### Assignment
For the listing underneath, give the count of lines containing the string "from" and nothing further.

- - -

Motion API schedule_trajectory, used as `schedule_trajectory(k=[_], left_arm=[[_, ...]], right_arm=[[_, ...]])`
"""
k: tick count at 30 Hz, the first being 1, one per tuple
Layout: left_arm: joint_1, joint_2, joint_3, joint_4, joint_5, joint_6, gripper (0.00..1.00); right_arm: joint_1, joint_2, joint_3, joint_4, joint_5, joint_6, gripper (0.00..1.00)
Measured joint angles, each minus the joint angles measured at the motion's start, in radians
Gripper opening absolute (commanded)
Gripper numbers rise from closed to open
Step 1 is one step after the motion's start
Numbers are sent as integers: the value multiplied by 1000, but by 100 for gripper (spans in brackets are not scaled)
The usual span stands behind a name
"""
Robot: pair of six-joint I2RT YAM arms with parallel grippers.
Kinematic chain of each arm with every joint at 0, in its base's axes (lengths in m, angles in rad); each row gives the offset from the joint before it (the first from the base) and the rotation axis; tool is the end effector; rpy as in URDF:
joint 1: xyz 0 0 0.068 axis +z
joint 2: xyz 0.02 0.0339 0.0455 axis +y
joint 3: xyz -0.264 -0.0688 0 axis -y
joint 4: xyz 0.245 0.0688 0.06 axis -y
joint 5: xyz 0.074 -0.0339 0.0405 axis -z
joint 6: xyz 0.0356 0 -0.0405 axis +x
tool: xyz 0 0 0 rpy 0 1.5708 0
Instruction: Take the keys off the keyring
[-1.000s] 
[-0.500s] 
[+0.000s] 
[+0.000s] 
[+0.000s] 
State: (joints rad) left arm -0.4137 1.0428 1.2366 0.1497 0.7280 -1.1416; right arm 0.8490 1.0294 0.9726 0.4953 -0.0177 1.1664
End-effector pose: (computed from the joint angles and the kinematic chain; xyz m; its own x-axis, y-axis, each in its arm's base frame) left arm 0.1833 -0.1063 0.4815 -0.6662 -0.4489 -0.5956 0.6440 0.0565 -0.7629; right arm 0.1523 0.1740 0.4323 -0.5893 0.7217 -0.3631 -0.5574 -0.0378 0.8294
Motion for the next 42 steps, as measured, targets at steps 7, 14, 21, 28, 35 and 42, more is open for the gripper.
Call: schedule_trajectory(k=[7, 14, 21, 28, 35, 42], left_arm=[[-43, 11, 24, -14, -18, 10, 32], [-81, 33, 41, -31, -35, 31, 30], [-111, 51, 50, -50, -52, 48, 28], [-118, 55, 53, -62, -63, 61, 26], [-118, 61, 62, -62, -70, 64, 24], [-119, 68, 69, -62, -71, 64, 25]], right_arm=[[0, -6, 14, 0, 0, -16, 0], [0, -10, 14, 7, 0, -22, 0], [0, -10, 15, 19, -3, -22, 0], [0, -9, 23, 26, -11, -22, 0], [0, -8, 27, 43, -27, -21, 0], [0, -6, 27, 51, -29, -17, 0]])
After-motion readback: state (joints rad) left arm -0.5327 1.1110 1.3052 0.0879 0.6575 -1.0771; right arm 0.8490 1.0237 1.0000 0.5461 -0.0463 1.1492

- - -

### Your solution
3